This is all fine, but then he integrates over all the ring's length. But if we have equation we have to integrate in a same way on both sides right? So I think integration should look like this:

\begin{equation*} \begin{split} \int_0^{2\pi a}\text{d}E_x\, \text{d}s &= \int_0^{2\pi a}\frac{1}{4\pi\varepsilon_0}\frac{x\cdot \lambda}{(x^2 + a^2)^{3/2}}\cdot \text{d}s \, \text{d}s\\ \int_0^{2\pi a}\text{d}E_x\, \text{d}s &= \frac{1}{4\pi\varepsilon_0}\frac{x\cdot \lambda}{(x^2 + a^2)^{3/2}}\cdot \int_0^{2\pi a} \text{d}s \, \text{d}s \end{split} \end{equation*}

What is weird to me is integral on the right.

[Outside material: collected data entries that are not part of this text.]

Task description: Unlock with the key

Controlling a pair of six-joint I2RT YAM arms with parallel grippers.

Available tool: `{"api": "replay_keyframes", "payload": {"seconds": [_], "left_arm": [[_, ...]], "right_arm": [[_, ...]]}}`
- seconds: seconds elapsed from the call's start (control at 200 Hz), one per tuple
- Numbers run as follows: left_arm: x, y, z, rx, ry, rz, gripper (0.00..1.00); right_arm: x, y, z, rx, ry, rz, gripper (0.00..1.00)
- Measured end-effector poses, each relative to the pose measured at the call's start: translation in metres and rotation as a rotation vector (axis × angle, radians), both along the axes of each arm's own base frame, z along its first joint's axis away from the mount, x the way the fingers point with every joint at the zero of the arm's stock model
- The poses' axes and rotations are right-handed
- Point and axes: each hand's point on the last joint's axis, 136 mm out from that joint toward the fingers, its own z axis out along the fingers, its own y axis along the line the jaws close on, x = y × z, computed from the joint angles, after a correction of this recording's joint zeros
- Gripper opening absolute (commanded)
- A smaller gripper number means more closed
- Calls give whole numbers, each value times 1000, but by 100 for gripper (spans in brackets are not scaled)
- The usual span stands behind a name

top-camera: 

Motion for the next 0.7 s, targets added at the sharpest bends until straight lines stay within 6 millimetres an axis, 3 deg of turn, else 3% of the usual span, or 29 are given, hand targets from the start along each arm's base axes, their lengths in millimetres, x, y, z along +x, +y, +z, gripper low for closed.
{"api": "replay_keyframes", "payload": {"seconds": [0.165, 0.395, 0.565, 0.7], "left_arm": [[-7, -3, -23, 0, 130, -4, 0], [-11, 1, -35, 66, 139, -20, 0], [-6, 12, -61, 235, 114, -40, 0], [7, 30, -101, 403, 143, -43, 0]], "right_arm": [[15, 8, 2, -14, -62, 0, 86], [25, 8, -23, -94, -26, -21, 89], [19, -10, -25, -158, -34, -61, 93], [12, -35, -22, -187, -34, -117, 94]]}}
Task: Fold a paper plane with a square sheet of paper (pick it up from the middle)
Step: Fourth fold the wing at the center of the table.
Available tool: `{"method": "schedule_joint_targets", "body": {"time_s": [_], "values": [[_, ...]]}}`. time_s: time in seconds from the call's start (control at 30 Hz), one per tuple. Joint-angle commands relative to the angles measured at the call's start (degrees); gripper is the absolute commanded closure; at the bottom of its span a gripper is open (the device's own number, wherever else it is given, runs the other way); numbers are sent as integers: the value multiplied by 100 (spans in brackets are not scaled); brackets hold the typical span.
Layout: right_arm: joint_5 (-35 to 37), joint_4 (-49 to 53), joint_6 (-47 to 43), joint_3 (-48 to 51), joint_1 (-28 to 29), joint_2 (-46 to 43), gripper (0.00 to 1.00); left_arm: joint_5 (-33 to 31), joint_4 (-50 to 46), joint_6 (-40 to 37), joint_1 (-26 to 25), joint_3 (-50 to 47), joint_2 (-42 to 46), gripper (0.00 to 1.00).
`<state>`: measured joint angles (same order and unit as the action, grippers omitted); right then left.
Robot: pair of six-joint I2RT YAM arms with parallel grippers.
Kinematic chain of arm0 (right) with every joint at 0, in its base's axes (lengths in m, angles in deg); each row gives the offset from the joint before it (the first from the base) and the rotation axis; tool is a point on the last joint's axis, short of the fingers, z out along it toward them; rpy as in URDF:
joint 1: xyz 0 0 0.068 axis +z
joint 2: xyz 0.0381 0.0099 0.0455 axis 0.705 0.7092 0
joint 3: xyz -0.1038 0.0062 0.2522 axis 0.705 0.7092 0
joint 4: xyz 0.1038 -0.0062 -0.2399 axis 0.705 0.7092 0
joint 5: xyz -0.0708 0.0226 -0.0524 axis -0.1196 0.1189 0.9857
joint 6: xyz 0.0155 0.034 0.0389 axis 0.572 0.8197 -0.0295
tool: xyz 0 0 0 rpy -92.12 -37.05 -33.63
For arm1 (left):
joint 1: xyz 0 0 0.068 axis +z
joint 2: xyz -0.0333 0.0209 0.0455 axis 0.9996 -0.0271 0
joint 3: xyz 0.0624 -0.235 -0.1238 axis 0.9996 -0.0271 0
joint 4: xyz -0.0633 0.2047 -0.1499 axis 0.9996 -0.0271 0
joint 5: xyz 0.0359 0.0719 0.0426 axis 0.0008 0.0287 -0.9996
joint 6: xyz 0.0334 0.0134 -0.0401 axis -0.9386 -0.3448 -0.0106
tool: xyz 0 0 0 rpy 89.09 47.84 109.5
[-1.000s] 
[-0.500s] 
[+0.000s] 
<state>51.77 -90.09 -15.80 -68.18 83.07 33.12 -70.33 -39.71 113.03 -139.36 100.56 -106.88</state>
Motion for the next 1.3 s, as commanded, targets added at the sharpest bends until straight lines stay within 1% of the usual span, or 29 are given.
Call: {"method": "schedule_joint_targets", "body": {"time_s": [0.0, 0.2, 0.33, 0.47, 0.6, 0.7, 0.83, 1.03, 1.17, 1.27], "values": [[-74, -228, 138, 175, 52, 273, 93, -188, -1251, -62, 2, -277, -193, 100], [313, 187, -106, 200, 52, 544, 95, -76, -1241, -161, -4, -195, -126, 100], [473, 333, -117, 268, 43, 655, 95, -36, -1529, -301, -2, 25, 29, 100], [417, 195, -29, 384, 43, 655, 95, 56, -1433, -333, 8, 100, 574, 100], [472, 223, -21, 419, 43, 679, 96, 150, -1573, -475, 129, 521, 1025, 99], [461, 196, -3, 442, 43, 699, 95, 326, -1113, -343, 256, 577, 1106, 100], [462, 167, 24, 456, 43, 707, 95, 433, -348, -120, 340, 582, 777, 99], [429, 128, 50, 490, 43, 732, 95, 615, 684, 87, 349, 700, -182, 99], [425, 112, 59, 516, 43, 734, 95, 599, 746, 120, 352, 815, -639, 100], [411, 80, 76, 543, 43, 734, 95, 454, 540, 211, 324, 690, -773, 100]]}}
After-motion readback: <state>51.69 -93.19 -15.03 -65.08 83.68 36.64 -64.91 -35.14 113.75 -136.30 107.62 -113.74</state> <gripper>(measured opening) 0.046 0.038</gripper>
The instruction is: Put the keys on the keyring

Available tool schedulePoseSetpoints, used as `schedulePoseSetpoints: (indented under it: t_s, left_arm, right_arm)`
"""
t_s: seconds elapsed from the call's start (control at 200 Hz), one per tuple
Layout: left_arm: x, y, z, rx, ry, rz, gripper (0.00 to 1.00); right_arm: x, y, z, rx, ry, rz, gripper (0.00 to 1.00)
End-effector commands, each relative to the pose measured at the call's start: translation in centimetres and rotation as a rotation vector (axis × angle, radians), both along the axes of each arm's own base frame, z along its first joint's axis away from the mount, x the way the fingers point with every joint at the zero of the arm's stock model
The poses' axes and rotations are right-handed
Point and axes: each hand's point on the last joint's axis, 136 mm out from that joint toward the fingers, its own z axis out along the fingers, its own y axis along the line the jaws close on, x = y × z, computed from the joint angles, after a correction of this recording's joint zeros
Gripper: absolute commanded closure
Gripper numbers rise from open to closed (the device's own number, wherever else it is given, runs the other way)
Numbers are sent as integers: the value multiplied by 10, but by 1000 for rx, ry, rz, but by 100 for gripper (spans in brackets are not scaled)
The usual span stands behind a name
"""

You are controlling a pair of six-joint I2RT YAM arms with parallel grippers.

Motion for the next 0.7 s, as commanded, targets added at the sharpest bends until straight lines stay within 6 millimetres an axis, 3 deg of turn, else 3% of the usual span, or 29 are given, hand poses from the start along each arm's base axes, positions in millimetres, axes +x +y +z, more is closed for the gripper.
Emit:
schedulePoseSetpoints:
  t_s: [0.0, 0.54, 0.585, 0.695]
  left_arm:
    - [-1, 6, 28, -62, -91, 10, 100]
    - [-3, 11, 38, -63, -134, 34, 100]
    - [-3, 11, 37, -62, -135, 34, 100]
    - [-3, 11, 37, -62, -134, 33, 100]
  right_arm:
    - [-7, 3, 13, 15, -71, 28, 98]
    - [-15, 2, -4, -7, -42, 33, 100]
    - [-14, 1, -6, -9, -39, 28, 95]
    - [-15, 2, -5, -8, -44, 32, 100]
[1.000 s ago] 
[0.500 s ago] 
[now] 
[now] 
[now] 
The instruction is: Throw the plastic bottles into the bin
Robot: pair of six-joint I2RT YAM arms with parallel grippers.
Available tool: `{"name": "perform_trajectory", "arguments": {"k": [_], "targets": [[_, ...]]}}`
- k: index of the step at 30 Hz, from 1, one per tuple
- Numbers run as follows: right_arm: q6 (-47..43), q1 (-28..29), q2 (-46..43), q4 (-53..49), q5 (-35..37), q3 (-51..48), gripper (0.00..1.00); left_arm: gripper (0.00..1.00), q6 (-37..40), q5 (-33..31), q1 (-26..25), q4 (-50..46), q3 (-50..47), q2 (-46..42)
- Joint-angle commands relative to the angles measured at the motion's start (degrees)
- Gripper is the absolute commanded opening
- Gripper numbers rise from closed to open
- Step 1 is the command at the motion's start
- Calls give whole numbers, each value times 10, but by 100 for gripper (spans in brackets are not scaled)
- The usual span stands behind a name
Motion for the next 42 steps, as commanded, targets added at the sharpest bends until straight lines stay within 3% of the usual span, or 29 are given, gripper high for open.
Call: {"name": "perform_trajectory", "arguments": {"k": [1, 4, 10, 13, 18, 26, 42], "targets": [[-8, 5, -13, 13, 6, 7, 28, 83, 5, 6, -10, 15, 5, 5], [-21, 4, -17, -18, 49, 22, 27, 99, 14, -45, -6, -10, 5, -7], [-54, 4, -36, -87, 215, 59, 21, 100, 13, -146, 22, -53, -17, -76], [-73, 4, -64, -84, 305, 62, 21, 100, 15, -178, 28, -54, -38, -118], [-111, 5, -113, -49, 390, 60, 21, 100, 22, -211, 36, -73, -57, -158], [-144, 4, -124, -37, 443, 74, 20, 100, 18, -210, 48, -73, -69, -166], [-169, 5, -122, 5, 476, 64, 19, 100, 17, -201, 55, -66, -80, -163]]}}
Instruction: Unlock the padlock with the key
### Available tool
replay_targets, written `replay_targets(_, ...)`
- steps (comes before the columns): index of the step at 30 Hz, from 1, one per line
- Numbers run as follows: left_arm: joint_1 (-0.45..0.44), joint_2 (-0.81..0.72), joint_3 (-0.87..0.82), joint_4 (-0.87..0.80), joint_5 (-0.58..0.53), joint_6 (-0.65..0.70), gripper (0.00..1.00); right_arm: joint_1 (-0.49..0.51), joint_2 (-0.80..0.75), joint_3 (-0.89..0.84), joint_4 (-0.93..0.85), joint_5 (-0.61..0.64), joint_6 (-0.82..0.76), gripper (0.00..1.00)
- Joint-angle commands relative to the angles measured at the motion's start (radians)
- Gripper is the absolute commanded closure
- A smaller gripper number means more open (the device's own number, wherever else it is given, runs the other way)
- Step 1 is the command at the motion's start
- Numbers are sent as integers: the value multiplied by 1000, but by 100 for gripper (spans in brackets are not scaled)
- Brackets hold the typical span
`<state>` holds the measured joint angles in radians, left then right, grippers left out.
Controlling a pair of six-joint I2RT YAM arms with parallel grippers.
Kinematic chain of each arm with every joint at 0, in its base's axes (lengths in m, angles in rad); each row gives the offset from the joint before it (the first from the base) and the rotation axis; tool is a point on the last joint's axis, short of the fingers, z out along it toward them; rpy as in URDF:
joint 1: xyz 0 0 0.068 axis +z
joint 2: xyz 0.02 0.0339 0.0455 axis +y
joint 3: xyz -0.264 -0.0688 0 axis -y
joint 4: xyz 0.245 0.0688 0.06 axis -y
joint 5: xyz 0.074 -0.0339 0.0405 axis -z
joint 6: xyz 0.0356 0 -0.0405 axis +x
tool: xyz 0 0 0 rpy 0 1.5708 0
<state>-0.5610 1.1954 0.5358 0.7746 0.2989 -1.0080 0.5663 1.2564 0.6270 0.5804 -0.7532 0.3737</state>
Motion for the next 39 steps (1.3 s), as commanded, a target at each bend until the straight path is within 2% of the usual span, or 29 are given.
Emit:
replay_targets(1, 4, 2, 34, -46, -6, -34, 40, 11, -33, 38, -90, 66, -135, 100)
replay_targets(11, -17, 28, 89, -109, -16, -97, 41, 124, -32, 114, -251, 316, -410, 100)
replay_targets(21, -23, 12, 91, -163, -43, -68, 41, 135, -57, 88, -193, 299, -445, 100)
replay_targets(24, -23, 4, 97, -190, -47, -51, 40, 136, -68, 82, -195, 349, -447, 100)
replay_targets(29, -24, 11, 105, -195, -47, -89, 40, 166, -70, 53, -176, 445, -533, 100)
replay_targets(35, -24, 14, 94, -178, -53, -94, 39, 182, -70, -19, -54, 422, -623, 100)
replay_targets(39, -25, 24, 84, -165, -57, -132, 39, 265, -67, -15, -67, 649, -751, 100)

Well author of the book doesn't even integrate in a same way on both sides of equation. What he writes down is:

\begin{equation*} \begin{split} \int \text{d}E_x &= \frac{1}{4\pi\varepsilon_0}\frac{x\cdot \lambda}{(x^2 + a^2)^{3/2}}\cdot \int_0^{2\pi a} \text{d}s\\ E_x &= \frac{1}{4\pi\varepsilon_0}\frac{x\cdot \lambda}{(x^2 + a^2)^{3/2}}\cdot 2\pi a\\ \end{split} \end{equation*}

Is he alowed to do that? Why?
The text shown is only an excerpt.